3/15/09
Frank Rich's column today in the NY Times gave me an idea.
He wrote about the end of culture wars over stem cells and gays in the military, and fundamentalist ayatollahs of intolerance and intrusion losing their audience.
He wrote about the emergence of ideas of economic and social justice replacing creationism in the 1930's, as Roosevelt took office and brought an end to Prohibition.
After this stormy Republican eight years when we went from peace and prosperity to war and debt, and saw most of the Bill of Rights thrown out by the Patriot Act, I wonder if we're ready for a new assertion and reinforcement of our rights.
Specifically, a new amendment to the Bill of Rights.
American citizens are supposed to be protected by their government from tyranny. Yet we labor all our lives under many different dictators. An amendment guaranteeing economic and social justice is what is lacking.
The right to be free of economic exploitation, slavery and subjugation.
The right to fight being designated as "cheap labor".
The end of government intrusion into our private lives-- the end of this new Prohibition.
A guarantee in law of the right to "Life, Liberty and the Pursuit of Happiness".
America has boundless strength as a free society. Our genius is truly in government "by the consent of the governed". Closed societies, as we have seen in ancient and recent history, squelch their peoples' productivity. Police states, walls, fundamentalist dictates-- all stifle and stunt creative social activity.
North Korea is a good example.
They could be like their southern twin, selling more Hyundais than GM sells Chevrolets.
Instead they are in a famine, all their wealth and energy wasted in maintaining a police state.
Were America to enshrine Life, Liberty and the Pursuit of Happiness in law, protect its citizens from economic exploitation and the intrusion of the state in our private lives, as Frederick Allen wrote, new and abundant energies would be applied to the well-being of the people.
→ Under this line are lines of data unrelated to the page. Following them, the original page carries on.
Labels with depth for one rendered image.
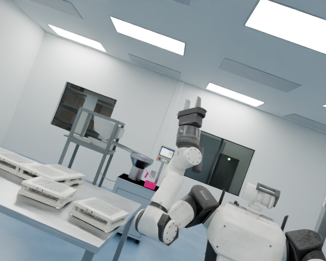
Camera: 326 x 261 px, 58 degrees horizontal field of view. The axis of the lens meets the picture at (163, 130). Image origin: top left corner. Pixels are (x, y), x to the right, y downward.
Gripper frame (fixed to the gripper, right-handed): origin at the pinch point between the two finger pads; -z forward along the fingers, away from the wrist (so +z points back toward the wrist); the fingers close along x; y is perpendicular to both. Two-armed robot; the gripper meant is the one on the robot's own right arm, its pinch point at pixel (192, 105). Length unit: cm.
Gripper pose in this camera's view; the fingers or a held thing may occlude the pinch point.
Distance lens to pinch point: 119.0
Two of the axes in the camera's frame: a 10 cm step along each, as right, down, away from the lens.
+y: -6.4, -4.0, -6.6
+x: 7.5, -1.5, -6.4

The rule of capital over us would be limited. Bankers and corporations could be reined in as the parasites they have shown themselves to be.
Life, itself, would have standing in the Supreme Court, rather than being patented by Monsanto and exploited as free labor. Consumer goods would
replace prisons as profit centers. Economic rights would rise to the level of civil rights, health care would become humane in the absence of exploitive insurance companies, and social justice would rule over corporate manipulations of wealth that inflate, deflate and steal our wealth from us.
In a free society, the Muslim world prospered and set new standards in the arts and sciences.
As the repressive fundamentalist governments of recent Muslim history have shown us, creativity and innovation are stifled, and prosperity exists only for a few.
Of those who talk the talk, let us require they walk the walk of respecting inalienable rights as innate to human nature and not to be repressed in some scheme of puritan ethics.
Amend the Bill of Rights to establish economic as well as social justice, economic as well as civil rights,
and end the imposition of cultural tyrannies on individual choices.
Allow not just Americans, but humanity to live and prosper free of military force and economic subjugation.
Controlling people will never be as profitable as enabling people.